Background information
- Origin: Stuttgart, Germany
- Genres: Punk rock
- Years active: 1978–1996, 2002-present
- Members: Lars Besa - vocals Mick Scheuerle - guitar Manny Rutzen - bass, vocals Raimund 'Scobo' Skobowky - drums
- Past members: Jürgen 'Pipi' Pirpamer - guitar Rüdiger Stamer - drums Jogi Venxion - drums Helmut Krizsan - drums
- Website: www.normahl.de

= Normahl =

Normahl (written: NoRMAhl, meaning "normal" in German) is a German punk band formed in 1978 in Winnenden near Stuttgart by five high school students. Their music is upbeat and typically classified as punk pathetique ('pret-punk', or 'Fun-Punk') as well as Deutschpunk. Their lyrics sometimes deals with themes like sex, drugs, and partying. However Normahl's songs also notably address left-political themes such as police violence, xenophobia, nationalism, anarchy, capitalism, and resistance to fascism, often in a humorous way.

Normahl had a large influence on the German punk rock scene in the 80s and 90s.
Normahl released songs such as "Kein Bier vor vier" (English translation: "No beer before 4"), "Harte Nächte" (English translation: "Hard Nights"),"Biervampir" (English translation: "Beer Vampire"), und "Blumen im Müll" (English translation: "Flowers in the trash") – as well as songs like "Drecksau" (English translation: "Filthy pig"), and ballads like "Geh wie ein Tiger," (English translation: "Walk like a tiger") that still enjoy cult-status today.

== History ==

Normahl's first live performance was at their Gymnasium (high-school or secondary school)
shortly after the band formed. In 1981 they released their first EP Stuttgart über alles on
Mülleimer Records. The cover of this EP was a tribute to the Dead Kennedys'-single California über alles. In the same year the released their first album Verarschung total.

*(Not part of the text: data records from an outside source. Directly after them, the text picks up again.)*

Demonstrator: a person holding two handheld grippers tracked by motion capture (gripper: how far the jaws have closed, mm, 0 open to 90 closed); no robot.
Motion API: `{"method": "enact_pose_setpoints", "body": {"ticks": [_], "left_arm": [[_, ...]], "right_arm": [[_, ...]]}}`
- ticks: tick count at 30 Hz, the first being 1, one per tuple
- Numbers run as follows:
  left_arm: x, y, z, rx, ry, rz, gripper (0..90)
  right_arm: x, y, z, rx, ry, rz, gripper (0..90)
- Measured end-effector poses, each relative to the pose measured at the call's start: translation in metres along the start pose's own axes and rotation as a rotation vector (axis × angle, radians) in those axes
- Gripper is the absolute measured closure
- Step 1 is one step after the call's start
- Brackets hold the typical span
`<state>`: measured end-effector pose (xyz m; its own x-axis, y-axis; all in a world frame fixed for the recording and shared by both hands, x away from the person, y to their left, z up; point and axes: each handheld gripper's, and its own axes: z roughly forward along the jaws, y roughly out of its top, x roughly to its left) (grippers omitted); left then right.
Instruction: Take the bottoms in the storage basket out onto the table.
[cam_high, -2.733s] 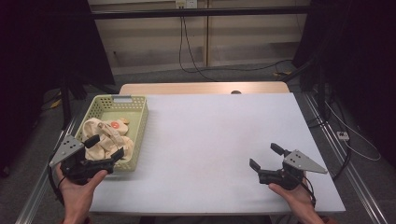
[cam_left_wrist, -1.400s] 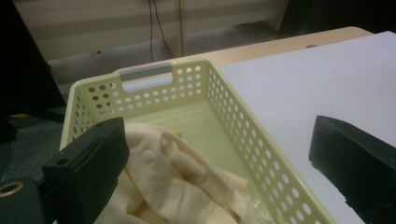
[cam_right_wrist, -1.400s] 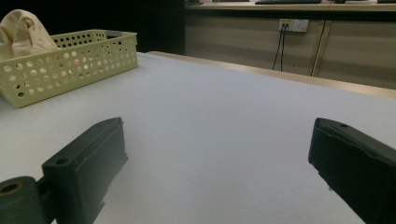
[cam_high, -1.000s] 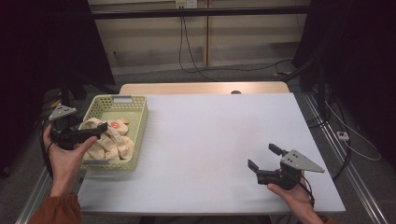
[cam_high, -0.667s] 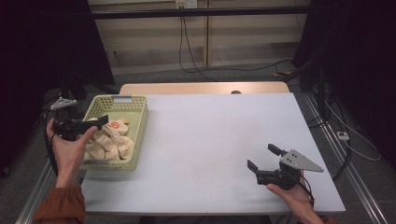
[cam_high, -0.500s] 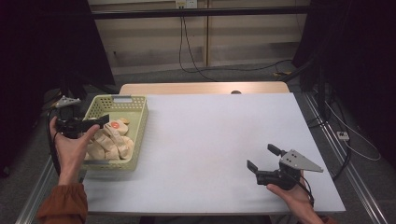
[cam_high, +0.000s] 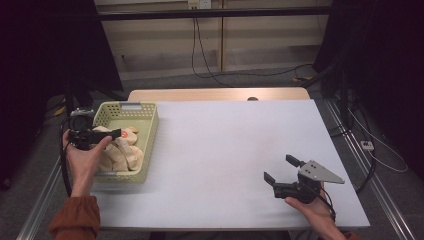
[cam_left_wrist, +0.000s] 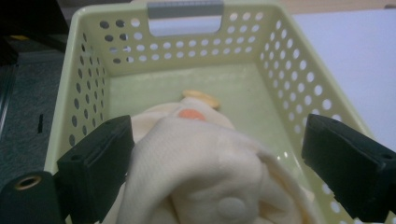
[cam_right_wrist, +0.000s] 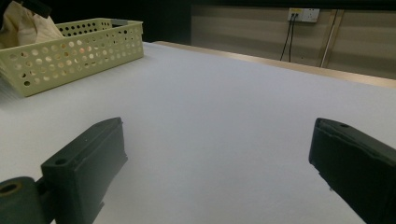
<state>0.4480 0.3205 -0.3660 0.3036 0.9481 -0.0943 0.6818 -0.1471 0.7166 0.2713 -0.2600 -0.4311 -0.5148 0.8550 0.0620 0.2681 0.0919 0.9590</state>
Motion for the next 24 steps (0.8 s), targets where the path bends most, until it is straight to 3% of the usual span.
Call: {"method": "enact_pose_setpoints", "body": {"ticks": [7, 15, 18, 24], "left_arm": [[0.0, -0.004, 0.015, 0.086, -0.049, -0.015, 8.4], [-0.004, -0.009, 0.024, 0.165, -0.017, 0.026, 6.1], [-0.003, -0.009, 0.025, 0.188, -0.024, 0.011, 5.2], [-0.004, -0.009, 0.031, 0.261, 0.009, 0.014, 5.0]], "right_arm": [[-0.001, 0.0, -0.002, -0.007, 0.007, -0.001, 3.8], [0.0, 0.001, -0.001, -0.01, 0.009, -0.001, 3.8], [0.0, 0.001, -0.002, -0.012, 0.01, 0.001, 3.8], [0.0, 0.001, -0.002, -0.01, 0.01, -0.002, 3.8]]}}
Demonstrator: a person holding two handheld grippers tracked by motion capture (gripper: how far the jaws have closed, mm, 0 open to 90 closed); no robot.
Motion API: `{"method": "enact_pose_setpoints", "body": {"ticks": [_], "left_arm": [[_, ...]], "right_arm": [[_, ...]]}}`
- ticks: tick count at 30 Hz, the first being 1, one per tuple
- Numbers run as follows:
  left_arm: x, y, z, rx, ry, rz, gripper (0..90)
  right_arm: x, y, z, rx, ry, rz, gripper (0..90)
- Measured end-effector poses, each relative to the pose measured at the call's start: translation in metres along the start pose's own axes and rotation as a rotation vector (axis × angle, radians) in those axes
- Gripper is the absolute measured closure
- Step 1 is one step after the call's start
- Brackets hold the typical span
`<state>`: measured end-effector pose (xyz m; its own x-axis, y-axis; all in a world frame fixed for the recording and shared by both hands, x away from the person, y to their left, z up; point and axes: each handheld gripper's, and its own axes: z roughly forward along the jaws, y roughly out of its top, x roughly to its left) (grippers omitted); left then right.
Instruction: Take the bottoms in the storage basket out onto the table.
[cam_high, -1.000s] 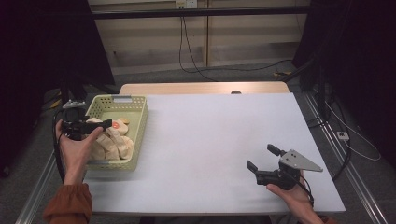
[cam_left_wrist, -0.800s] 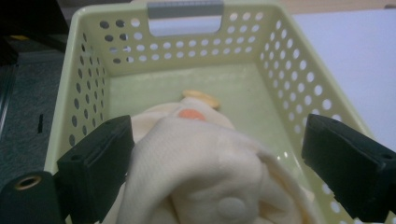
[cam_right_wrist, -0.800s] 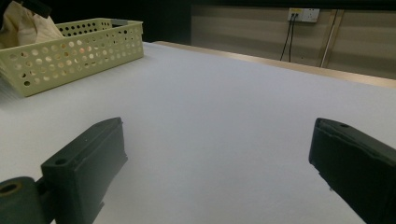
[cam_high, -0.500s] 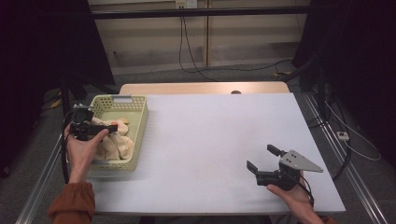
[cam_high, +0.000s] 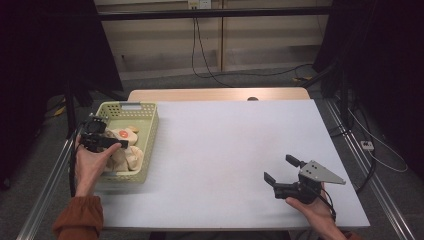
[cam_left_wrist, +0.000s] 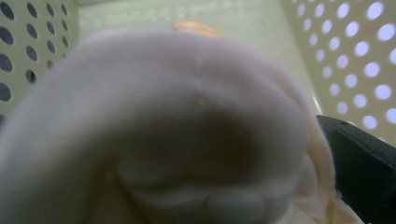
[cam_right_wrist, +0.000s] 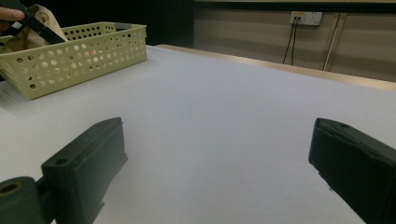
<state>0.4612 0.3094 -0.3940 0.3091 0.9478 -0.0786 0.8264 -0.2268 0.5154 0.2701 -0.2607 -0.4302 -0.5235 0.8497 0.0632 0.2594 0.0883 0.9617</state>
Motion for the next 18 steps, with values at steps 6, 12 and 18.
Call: {"method": "enact_pose_setpoints", "body": {"ticks": [6, 12, 18], "left_arm": [[-0.0041, 0.0015, 0.0069, 0.069, 0.049, 0.027, 12.2], [-0.0036, -0.0014, 0.0074, 0.094, 0.025, 0.041, 31.5], [-0.0055, -0.0029, 0.0027, 0.07, 0.008, 0.066, 56.6]], "right_arm": [[-0.0001, -0.0002, 0.0009, 0.004, -0.002, 0.009, 3.8], [0.0, -0.0005, 0.0008, 0.008, -0.006, 0.01, 3.8], [0.0, -0.0004, 0.0009, 0.007, -0.009, 0.009, 3.8]]}}
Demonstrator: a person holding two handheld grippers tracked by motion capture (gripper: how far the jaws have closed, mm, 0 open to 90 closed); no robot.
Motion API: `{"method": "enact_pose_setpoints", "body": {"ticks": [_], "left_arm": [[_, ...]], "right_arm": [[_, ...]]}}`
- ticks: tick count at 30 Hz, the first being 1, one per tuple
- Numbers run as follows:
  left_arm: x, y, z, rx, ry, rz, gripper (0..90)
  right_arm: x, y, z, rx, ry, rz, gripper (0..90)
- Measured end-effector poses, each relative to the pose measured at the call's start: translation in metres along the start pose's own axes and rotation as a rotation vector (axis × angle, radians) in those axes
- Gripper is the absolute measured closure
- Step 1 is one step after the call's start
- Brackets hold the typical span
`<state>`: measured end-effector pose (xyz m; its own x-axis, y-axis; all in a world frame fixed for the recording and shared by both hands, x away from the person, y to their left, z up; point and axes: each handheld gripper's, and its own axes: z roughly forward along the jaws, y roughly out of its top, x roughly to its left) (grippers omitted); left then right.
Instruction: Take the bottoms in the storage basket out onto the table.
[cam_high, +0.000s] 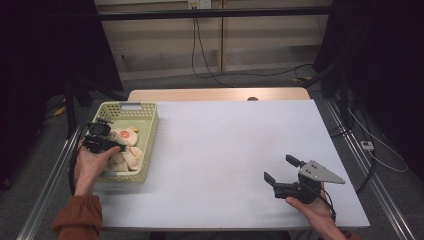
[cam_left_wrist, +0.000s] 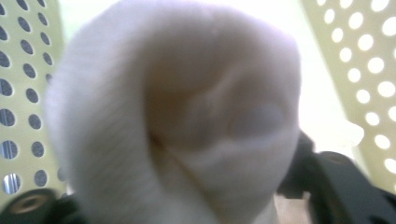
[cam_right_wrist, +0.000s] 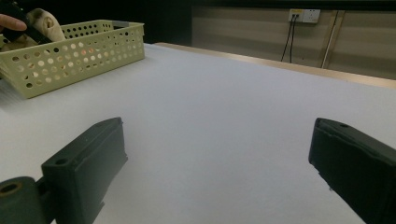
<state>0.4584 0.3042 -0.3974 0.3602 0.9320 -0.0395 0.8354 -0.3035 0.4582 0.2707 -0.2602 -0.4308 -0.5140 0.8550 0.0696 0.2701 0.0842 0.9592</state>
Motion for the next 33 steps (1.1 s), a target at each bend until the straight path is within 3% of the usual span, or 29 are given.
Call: {"method": "enact_pose_setpoints", "body": {"ticks": [5, 10, 17, 25, 33], "left_arm": [[-0.001, -0.001, -0.004, -0.018, 0.004, 0.016, 66.0], [-0.001, -0.003, -0.007, -0.046, -0.007, 0.036, 66.8], [0.0, -0.005, -0.013, -0.101, -0.025, 0.022, 67.1], [-0.002, -0.007, -0.024, -0.213, -0.044, 0.034, 67.2], [0.005, -0.012, -0.034, -0.308, -0.052, -0.022, 67.2]], "right_arm": [[0.0, 0.0, -0.001, -0.003, -0.003, 0.003, 3.8], [0.0, 0.0, 0.0, -0.001, 0.001, -0.003, 4.0], [0.0, 0.001, 0.0, -0.005, 0.002, -0.001, 3.9], [0.0, 0.0, -0.001, -0.004, 0.0, -0.003, 4.0], [0.0, 0.0, -0.003, -0.005, -0.004, -0.001, 3.9]]}}
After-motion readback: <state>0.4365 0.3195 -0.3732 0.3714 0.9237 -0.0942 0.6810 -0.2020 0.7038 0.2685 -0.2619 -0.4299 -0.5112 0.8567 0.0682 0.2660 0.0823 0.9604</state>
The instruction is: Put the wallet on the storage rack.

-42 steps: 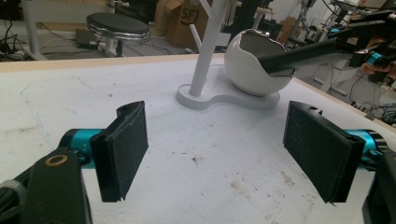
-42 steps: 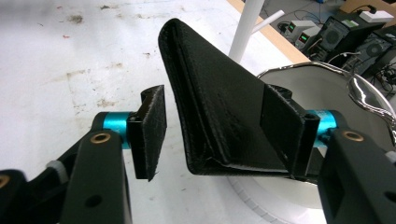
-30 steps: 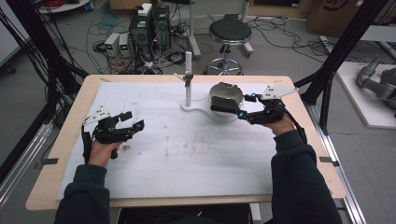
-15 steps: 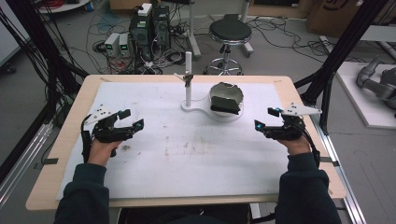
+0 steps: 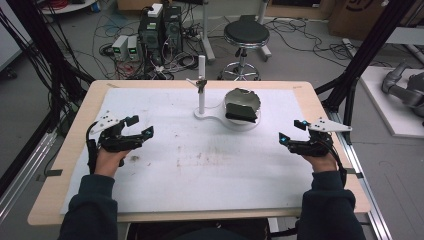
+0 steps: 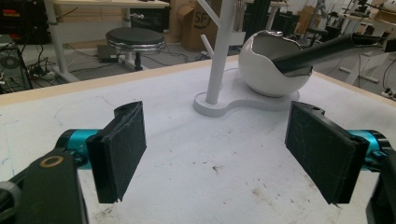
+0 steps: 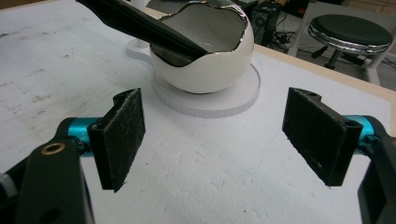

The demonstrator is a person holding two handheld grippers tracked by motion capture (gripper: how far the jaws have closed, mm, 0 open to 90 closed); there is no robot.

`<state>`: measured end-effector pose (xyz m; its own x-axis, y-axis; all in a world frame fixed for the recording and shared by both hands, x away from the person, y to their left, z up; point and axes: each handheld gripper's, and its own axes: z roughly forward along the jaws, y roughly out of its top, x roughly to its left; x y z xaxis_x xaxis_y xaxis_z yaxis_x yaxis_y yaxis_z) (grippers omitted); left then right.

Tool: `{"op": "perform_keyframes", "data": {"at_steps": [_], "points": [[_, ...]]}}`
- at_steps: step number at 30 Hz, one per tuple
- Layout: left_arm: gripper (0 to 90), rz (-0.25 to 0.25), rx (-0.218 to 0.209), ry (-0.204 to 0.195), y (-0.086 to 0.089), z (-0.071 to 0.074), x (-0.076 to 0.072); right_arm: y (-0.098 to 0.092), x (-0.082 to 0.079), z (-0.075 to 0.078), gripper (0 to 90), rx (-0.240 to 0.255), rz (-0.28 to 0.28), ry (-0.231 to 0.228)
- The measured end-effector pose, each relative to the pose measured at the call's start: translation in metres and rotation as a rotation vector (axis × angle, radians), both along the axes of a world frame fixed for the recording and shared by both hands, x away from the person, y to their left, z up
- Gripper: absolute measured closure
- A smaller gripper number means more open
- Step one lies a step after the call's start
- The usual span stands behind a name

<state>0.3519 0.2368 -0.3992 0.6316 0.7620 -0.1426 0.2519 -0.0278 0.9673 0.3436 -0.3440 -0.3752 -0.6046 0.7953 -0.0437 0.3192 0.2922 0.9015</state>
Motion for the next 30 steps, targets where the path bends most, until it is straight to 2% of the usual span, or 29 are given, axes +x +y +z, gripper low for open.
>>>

In 1992, Normal initiated the national program "Kein Hass im Wilden Süden" (English translation: "No hate in the wild South"), which combatted xenophobia and violence. This was a program in cooperation with their manager Hans Derer and the lifestyle magazine Prinz and the radio station SDR (renamed Südwestrundfunk, SWR).

Their song "Niemals vergessen," (English translation: "Never Forget") was a response to the radical right riots in Hoyerswerda in 1991; two versions were written, one in German and one multi-lingual version called "Let's Come Together." More than 150 artists made guest appearances on this track, including Hartmut Engler from the band Pur, Matt Sinner, Jasmin Tabatabai, Markus, and Chorlight. Normahl and Die Fantastischen Vier played a concert in the Marktplatz in Stuttgart in front of approximately 40,000 students; this was the largest demonstration to take place in Stuttgart up to that time. Normahl singer Lars Besa was granted the "Stern der Woche" from the magazine Stern; he appeared on television on the NDR Talkshow.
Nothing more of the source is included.